Exercise:
Look over the listing below and report how many of its lines contain the string "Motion", with no other words.

Available data:
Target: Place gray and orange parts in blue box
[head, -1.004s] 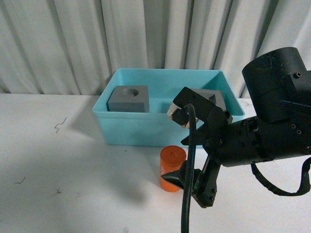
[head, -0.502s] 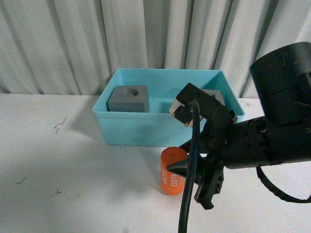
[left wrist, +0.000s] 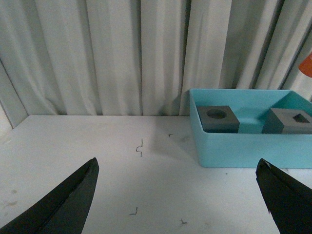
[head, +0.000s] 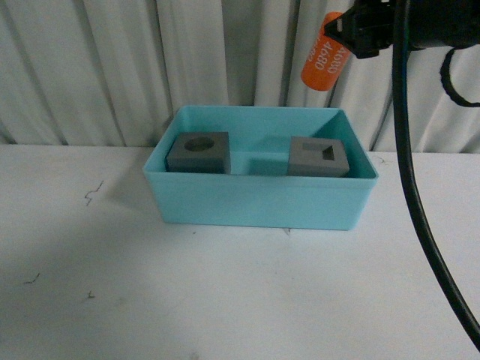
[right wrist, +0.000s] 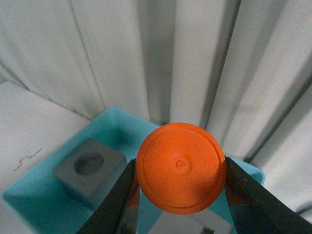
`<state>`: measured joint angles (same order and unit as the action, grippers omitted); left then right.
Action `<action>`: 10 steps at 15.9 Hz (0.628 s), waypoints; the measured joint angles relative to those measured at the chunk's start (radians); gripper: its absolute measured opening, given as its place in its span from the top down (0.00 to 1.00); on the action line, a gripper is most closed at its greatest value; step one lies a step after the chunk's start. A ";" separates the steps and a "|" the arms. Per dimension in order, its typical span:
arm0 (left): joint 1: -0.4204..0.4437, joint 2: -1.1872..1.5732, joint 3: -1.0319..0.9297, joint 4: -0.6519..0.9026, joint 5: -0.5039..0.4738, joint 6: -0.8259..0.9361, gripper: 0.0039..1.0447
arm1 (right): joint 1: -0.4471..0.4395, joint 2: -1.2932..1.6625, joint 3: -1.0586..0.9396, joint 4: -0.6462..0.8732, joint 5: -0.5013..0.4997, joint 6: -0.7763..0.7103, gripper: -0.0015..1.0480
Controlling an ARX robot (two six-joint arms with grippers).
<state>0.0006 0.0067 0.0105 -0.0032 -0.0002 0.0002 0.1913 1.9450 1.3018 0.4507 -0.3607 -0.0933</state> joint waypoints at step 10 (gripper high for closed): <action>0.000 0.000 0.000 0.000 0.000 0.000 0.06 | 0.156 0.283 0.266 -0.084 0.173 0.067 0.58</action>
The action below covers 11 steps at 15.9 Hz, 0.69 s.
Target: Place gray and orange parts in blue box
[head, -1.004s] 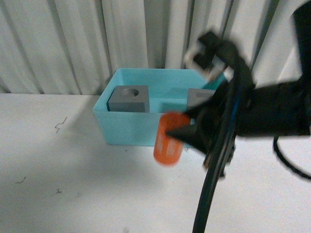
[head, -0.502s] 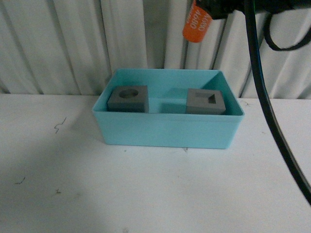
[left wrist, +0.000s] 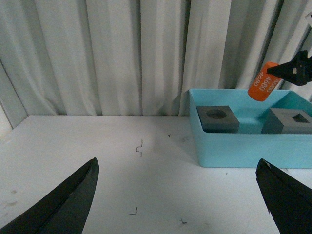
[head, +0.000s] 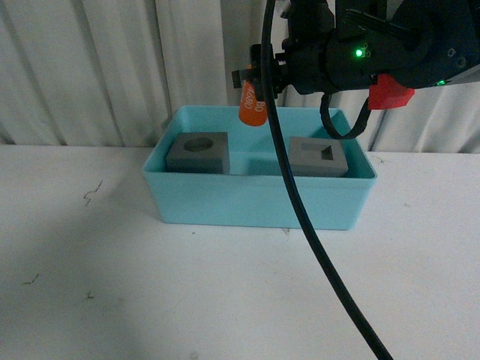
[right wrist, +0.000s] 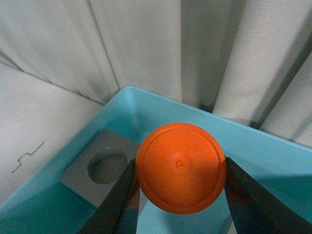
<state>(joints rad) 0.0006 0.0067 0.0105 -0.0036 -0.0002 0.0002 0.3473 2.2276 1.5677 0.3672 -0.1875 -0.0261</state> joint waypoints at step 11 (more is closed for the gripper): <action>0.000 0.000 0.000 0.000 0.000 0.000 0.06 | 0.020 0.163 0.125 -0.125 0.083 0.004 0.58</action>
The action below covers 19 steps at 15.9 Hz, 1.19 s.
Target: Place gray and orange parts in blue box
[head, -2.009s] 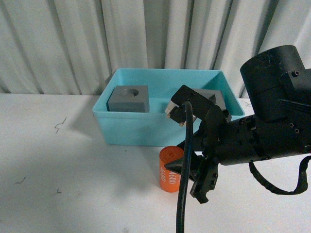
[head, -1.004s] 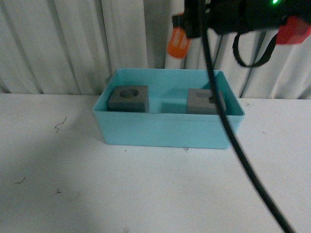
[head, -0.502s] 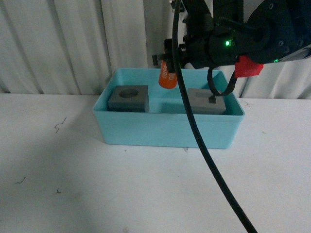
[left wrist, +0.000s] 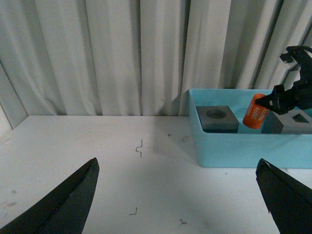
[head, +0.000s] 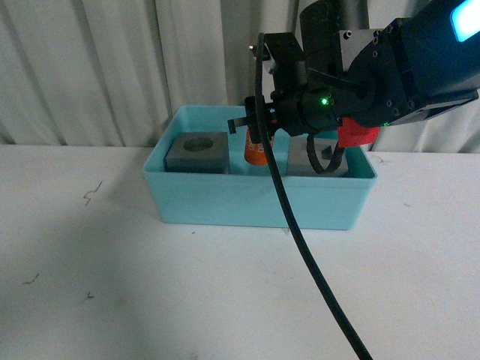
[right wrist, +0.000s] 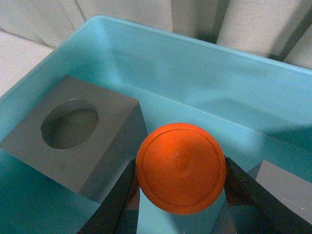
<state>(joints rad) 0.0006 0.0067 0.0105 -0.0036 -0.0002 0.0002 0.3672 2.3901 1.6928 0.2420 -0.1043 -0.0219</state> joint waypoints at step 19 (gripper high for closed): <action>0.000 0.000 0.000 0.000 0.000 0.000 0.06 | -0.095 -0.463 -0.358 0.194 -0.023 0.068 0.06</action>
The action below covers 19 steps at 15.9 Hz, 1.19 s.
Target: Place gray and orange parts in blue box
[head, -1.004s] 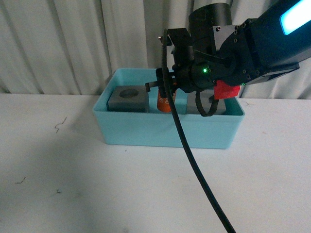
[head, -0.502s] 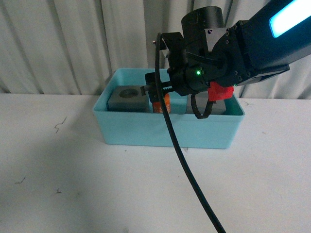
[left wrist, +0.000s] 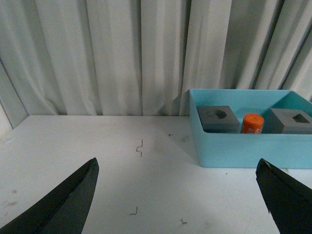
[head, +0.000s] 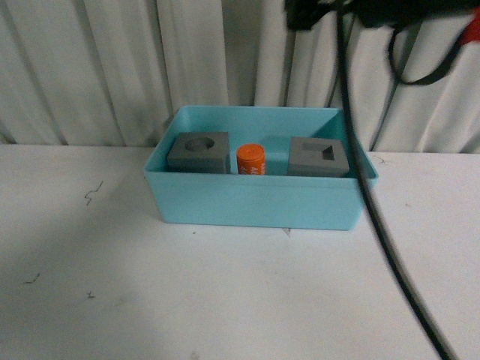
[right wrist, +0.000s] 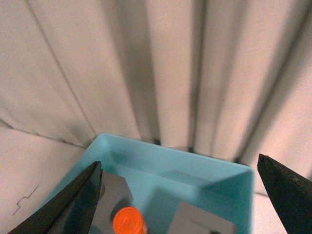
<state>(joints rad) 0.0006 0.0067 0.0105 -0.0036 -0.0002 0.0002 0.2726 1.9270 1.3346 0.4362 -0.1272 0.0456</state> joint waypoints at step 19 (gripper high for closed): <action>0.000 0.000 0.000 0.000 0.000 0.000 0.06 | -0.156 -1.371 -1.283 0.051 0.246 -0.033 0.93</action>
<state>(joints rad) 0.0006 0.0067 0.0105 -0.0036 -0.0002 0.0002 0.1165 0.5560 0.0513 0.4877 0.1188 0.0124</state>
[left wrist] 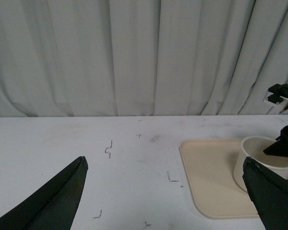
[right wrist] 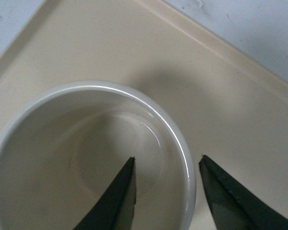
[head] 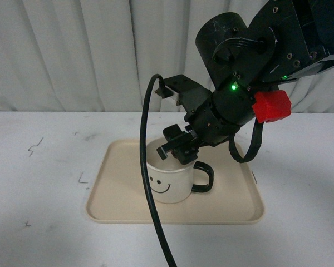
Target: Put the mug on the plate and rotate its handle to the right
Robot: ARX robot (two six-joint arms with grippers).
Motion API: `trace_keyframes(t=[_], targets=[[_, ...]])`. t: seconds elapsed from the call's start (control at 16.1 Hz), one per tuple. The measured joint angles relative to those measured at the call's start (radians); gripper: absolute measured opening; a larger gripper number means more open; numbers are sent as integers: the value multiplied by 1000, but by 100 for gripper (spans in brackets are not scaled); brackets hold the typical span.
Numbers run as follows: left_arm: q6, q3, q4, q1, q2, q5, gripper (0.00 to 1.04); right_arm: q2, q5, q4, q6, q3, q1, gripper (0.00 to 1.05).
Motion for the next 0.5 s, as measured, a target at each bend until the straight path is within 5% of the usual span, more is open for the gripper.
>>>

Solved exercise:
2